YOUR INSTRUCTIONS: Collect from the data below each line with "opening".
[[ GIVEN INFORMATION open ]]
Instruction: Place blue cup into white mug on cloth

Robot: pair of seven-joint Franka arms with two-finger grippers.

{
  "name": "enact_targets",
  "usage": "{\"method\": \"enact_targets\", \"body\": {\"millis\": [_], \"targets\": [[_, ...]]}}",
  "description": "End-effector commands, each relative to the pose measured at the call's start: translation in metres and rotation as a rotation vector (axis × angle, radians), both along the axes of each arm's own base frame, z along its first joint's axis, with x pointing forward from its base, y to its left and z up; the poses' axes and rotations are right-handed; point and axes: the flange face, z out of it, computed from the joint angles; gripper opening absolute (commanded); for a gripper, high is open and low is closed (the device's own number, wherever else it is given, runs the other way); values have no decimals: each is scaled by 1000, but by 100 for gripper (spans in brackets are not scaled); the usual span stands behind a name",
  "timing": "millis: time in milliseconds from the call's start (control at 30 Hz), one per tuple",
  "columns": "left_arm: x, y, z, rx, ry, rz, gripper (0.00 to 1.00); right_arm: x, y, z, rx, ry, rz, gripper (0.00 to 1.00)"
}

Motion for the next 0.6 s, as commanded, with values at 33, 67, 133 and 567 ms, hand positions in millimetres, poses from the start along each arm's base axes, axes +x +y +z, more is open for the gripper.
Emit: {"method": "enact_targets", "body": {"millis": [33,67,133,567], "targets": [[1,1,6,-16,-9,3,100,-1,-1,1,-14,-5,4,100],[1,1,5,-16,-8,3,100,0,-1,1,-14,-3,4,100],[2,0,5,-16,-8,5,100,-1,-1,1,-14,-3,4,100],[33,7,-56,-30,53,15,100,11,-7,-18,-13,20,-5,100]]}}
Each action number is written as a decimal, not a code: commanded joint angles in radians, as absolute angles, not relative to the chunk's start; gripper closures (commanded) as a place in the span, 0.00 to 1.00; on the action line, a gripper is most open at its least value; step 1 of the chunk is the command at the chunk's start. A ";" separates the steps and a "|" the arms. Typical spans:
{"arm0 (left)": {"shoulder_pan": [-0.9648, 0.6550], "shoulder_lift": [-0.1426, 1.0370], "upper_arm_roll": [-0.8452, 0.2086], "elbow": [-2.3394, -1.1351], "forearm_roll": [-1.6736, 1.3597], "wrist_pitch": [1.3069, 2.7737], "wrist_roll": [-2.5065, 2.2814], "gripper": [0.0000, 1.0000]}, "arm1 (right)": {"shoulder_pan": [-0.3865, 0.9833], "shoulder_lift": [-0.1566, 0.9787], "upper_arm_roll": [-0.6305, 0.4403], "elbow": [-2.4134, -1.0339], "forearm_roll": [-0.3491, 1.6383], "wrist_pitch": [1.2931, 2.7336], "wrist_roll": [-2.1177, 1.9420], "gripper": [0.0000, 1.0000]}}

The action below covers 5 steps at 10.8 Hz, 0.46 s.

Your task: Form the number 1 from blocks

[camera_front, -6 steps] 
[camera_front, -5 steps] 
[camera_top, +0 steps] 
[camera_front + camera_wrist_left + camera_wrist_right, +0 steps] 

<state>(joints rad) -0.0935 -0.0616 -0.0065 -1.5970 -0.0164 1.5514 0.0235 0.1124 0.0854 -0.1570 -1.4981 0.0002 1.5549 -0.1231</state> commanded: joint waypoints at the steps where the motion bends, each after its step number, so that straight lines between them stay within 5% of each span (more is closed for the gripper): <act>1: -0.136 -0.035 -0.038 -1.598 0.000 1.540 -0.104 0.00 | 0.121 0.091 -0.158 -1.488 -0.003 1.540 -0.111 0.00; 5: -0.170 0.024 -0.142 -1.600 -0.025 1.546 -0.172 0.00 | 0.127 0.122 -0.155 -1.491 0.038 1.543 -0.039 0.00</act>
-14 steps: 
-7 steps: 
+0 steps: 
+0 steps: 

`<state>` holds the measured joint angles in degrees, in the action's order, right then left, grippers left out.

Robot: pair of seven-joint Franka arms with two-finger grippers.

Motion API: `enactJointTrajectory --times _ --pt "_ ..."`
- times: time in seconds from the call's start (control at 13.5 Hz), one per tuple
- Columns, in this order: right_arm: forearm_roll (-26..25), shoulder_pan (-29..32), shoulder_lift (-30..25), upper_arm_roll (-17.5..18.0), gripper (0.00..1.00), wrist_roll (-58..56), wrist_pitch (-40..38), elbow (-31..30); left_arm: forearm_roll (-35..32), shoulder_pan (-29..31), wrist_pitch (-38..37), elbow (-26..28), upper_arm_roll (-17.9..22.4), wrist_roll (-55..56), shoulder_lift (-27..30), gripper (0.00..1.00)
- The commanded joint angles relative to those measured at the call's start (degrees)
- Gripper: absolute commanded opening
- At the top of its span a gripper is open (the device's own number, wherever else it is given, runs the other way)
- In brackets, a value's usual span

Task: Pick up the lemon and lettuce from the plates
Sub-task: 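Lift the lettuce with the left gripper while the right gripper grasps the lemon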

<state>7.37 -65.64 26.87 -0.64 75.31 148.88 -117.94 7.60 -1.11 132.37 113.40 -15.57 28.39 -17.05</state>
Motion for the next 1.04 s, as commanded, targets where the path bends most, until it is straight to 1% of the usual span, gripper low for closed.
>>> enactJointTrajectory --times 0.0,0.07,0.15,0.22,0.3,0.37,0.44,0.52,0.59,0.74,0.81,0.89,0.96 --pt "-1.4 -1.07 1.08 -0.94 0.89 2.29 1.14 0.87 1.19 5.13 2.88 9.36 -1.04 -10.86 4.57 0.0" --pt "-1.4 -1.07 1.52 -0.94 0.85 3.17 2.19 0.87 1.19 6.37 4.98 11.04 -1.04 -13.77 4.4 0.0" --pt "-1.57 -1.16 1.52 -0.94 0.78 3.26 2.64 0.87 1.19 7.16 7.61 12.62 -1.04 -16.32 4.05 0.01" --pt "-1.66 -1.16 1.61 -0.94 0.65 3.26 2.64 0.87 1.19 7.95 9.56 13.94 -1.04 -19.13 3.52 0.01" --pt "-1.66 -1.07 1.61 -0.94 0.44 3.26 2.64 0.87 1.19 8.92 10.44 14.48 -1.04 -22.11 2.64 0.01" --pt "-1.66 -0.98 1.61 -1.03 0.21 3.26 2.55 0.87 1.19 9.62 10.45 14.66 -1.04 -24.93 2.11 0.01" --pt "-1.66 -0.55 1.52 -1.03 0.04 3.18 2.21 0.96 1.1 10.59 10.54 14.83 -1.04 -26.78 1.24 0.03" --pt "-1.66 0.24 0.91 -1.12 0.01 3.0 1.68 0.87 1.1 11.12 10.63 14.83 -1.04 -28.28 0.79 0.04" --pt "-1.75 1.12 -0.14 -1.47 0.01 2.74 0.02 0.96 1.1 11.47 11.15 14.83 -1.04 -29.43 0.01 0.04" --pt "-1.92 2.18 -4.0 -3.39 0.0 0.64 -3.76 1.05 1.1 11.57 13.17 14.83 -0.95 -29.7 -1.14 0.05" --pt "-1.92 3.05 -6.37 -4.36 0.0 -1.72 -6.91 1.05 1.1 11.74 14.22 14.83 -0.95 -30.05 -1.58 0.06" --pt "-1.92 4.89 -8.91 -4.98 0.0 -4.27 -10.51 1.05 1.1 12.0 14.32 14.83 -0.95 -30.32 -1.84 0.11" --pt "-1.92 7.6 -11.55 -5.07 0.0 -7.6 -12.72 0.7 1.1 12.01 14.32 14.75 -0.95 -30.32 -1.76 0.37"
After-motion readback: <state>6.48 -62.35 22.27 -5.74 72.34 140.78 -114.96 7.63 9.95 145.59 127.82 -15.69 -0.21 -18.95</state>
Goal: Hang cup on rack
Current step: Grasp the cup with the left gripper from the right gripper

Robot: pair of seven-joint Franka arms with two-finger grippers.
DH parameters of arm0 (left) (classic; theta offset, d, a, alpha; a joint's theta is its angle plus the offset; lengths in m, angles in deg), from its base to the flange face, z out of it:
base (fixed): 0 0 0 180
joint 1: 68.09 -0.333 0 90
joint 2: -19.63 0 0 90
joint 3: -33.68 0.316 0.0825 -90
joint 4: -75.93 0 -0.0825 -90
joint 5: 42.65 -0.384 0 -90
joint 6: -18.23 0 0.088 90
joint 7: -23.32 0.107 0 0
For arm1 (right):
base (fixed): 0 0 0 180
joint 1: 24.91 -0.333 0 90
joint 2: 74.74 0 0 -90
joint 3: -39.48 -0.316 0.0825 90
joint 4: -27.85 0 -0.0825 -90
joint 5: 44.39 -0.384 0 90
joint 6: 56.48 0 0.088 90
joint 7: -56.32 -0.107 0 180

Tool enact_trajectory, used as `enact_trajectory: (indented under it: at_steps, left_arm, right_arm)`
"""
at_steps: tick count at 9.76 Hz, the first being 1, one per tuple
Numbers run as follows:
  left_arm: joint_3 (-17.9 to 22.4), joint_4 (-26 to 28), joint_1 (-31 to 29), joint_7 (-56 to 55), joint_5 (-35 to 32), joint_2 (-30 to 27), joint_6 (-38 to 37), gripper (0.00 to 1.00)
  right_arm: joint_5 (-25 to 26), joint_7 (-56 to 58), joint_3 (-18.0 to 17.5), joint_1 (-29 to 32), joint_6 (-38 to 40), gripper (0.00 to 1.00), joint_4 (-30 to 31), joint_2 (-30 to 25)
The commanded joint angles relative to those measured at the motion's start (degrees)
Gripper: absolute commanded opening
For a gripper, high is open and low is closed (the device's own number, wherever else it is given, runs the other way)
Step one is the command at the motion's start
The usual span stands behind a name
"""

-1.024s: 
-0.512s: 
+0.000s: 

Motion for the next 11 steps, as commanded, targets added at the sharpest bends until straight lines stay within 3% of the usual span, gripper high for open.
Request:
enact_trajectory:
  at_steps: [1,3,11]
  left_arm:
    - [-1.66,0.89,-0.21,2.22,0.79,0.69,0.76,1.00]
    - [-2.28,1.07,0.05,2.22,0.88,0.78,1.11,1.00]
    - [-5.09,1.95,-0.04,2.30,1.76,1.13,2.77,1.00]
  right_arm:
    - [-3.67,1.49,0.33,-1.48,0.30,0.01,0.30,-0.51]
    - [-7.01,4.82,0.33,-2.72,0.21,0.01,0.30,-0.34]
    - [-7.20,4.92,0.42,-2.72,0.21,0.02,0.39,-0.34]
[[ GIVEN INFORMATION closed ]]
RESULT OF THE EXERCISE:
  "description": "End-effector commands, each relative to the pose measured at the call's start: translation in metres and rotation as a rotation vector (axis × angle, radians), both along the axes of each arm's own base frame, z along its first joint's axis, with x pointing forward from its base, y to its left and z up; the poses' axes and rotations are right-handed; point and axes: the flange face, z out of it, computed from the joint angles; gripper opening absolute (commanded); for a gripper, high is open and low is closed (the device's own number, wherever else it is given, runs the other way); values have no decimals: each is scaled by 1000, but by 100 for gripper (spans in brackets are not scaled); the usual span stands behind a name",
- Gripper: absolute commanded opening
Gripper: absolute commanded opening

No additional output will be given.